The last thing his father did was sign a release to try to get his brother’s records so that his son could get justice and learn as much as he could about his family. 

“I think my father would have been just as fine not digging into things and not going into his records, but he knew how important it was for us,” Cody says. “And he also thought it was very important for other people and other families. So I don't even think it was as much his own story that caught his attention. It was the impact it could have for others.”

Most recently, Cody and his brothers established the Bill Groat Memorial Award at Western University, a scholarship awarded to an Indigenous student based on financial need. As someone that used food banks, lived in subsidized housing as a child and had band funding to help pay for post-secondary education, the scholarship means a lot to Cody and his family.

“If we didn't have that funding, we wouldn't have been able to go to school. My dad was a very firm believer of education,” Cody explains. “My younger brother decided that this is something my dad would have supported — a scholarship to help low-income Indigenous children or students attend university.”

When it comes to truth and reconciliation, Groat has become a leading voice, commentating on Indigenous issues for outlets like CTV News and the New York Times. In large part to the Truth and Reconciliation Commission being established, Cody explains that, as someone who didn’t hear anything about residential schools when he was in high school, he’s hopeful how much these issues are now such an open part of the national conversation.

“The change I've seen since when I was in my first year, and I didn't even know my grandparents were part of residential schools,” Cody says. “I didn't know what it was in my first year in 2012. And now 10 years later … truth and reconciliation is an institutionally-entrenched issue. Truth and Reconciliation Day is a national day of recognition, it's ingrained in university governance systems. To see that change from when I was 17 to 27 is just crazy.”

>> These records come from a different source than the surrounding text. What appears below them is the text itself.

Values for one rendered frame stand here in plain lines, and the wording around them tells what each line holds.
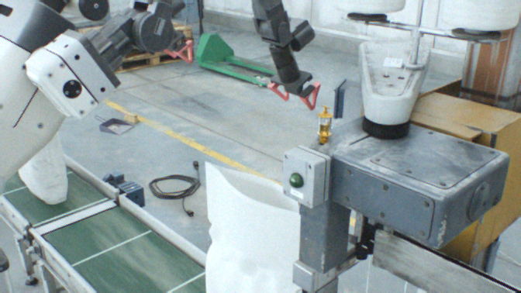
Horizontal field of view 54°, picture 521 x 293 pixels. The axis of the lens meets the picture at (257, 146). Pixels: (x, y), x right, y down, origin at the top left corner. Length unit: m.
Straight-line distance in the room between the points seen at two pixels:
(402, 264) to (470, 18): 0.51
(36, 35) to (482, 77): 0.97
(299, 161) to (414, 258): 0.34
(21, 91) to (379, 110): 0.70
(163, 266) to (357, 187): 1.45
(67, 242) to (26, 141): 1.37
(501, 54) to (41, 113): 1.00
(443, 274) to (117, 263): 1.53
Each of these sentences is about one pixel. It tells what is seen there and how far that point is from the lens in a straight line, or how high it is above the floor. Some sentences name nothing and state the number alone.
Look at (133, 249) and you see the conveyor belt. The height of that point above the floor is 0.38.
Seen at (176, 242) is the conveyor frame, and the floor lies 0.39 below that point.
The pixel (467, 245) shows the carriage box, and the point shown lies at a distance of 1.20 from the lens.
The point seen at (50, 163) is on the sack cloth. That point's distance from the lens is 2.77.
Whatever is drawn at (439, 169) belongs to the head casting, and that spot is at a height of 1.34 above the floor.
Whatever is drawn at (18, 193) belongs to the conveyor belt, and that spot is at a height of 0.38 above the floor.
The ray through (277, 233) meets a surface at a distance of 1.34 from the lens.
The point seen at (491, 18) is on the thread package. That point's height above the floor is 1.55.
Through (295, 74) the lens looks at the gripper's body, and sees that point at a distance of 1.33.
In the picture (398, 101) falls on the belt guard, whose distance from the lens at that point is 0.97.
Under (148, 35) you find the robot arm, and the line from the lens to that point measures 1.03.
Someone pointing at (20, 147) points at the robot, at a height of 1.28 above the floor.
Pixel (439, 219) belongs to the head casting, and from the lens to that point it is 0.85.
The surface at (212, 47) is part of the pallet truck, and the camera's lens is 6.60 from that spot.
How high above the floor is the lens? 1.72
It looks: 24 degrees down
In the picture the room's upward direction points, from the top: straight up
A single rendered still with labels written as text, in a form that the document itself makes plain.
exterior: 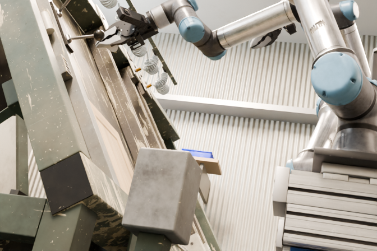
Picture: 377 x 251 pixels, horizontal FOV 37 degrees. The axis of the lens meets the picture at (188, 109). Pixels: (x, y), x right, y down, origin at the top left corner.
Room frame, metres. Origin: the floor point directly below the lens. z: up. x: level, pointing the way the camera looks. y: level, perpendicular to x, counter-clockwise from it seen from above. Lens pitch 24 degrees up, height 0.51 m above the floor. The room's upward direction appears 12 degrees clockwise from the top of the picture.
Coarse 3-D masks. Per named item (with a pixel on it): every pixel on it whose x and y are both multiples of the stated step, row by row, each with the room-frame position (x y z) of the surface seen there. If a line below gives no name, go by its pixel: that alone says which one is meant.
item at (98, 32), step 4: (96, 32) 1.61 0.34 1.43; (100, 32) 1.61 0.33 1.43; (68, 36) 1.60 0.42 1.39; (76, 36) 1.61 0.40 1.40; (80, 36) 1.61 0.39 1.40; (84, 36) 1.61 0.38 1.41; (88, 36) 1.62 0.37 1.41; (92, 36) 1.62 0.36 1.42; (96, 36) 1.62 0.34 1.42; (100, 36) 1.62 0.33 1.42; (104, 36) 1.63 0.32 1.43; (68, 40) 1.60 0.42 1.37; (100, 40) 1.63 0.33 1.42
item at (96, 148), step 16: (48, 0) 1.62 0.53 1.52; (64, 48) 1.58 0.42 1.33; (80, 80) 1.59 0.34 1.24; (80, 96) 1.54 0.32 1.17; (80, 112) 1.54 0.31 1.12; (80, 128) 1.53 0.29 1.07; (96, 128) 1.54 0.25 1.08; (96, 144) 1.51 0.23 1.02; (96, 160) 1.50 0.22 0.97; (112, 176) 1.49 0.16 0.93
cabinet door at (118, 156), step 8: (96, 112) 1.74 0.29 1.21; (96, 120) 1.69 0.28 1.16; (104, 120) 1.80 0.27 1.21; (104, 128) 1.77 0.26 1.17; (112, 128) 1.88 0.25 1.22; (104, 136) 1.72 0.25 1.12; (112, 136) 1.84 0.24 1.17; (112, 144) 1.79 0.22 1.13; (120, 144) 1.90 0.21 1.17; (112, 152) 1.73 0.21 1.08; (120, 152) 1.85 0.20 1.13; (112, 160) 1.69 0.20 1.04; (120, 160) 1.80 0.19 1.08; (128, 160) 1.92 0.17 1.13; (120, 168) 1.75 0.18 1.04; (128, 168) 1.87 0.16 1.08; (120, 176) 1.70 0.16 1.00; (128, 176) 1.82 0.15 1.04; (120, 184) 1.64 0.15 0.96; (128, 184) 1.77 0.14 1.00; (128, 192) 1.72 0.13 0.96
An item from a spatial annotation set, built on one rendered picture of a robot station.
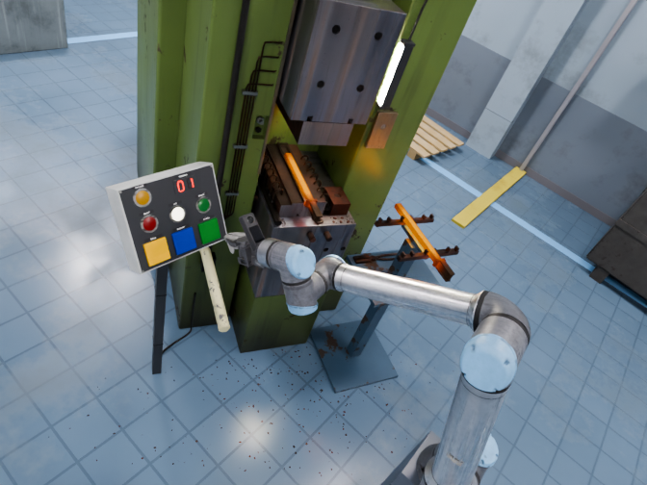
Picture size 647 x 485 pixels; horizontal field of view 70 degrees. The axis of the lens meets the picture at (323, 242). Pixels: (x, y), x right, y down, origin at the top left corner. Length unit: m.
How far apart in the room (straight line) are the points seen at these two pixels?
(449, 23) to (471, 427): 1.37
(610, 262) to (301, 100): 3.23
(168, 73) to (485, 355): 1.65
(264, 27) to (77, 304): 1.75
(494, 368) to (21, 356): 2.11
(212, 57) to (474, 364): 1.20
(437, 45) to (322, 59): 0.54
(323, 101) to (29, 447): 1.80
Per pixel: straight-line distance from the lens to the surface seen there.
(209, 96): 1.71
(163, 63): 2.13
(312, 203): 1.89
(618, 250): 4.29
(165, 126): 2.27
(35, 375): 2.54
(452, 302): 1.27
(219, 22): 1.61
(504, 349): 1.11
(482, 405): 1.22
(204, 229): 1.65
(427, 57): 1.95
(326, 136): 1.74
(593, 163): 5.21
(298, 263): 1.30
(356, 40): 1.60
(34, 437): 2.40
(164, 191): 1.57
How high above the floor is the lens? 2.15
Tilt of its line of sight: 41 degrees down
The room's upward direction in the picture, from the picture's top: 20 degrees clockwise
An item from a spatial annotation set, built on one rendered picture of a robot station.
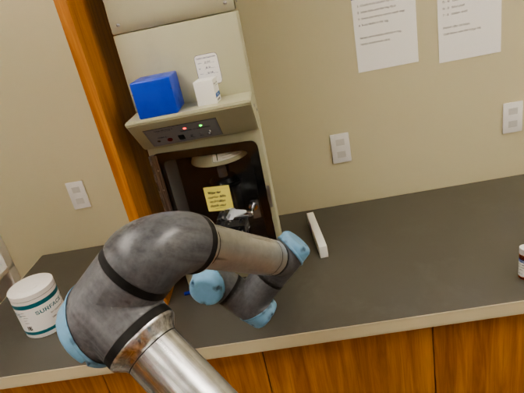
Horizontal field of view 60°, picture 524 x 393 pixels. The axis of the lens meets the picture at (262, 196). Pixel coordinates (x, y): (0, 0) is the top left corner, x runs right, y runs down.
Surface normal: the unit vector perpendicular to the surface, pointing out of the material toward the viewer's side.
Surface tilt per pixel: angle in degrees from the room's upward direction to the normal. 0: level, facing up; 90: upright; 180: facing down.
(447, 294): 0
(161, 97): 90
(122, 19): 90
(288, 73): 90
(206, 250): 96
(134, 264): 64
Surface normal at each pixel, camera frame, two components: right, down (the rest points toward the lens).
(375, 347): 0.00, 0.40
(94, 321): -0.24, -0.07
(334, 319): -0.19, -0.90
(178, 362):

Cody’s project about his family won’t be his first collection of stories. In fact, he published his first book in his last year of his undergraduate studies and it all started with a lie.

As opinion editor of his student paper at Laurier University in fourth-year, Cody heard about a man named John Turmel. At the time, Turmel held the record for losing the most provincial and federal elections. 

His newspaper editor declined Cody’s pitch to profile Turmel, so he did what any other 20-something-year-old would have done: he emailed Turmel and lied, explaining that he had a blog where he interviewed well-known Canadians and he wanted him to be a feature on it. 

“I felt really bad because I lied to him,” said Cody. “But then I just kept on going.” 

Within six months of the interview with Turmel, former Prime Minister Paul Martin agreed to be interviewed, giving Cody legitimacy in the journalism community. 

Cody self-published his book Canadian Stories: A Teenaged Adventure with Presidents, Drag Queens and Drug Lords one year after the initial interview. He detailed his journey interviewing famous Canadians like Martin, environmentalist and author Farley Mowat and comedy legend Dan Aykroyd. 

As a Mohawk and band member of the Six Nations of the Grand River, Cody says that for students to get more involved in truth and reconciliation, they must continue learning and to refuse being complacent.

“Don't assume that if you've heard one survivor narrative, you've heard them all,” he says.  “There's also so many experiences and survivor narratives that community members don't know about, or that they don't feel comfortable sharing yet. It's going to be a long process. It's [going to] be a systemic change that will happen over generations.”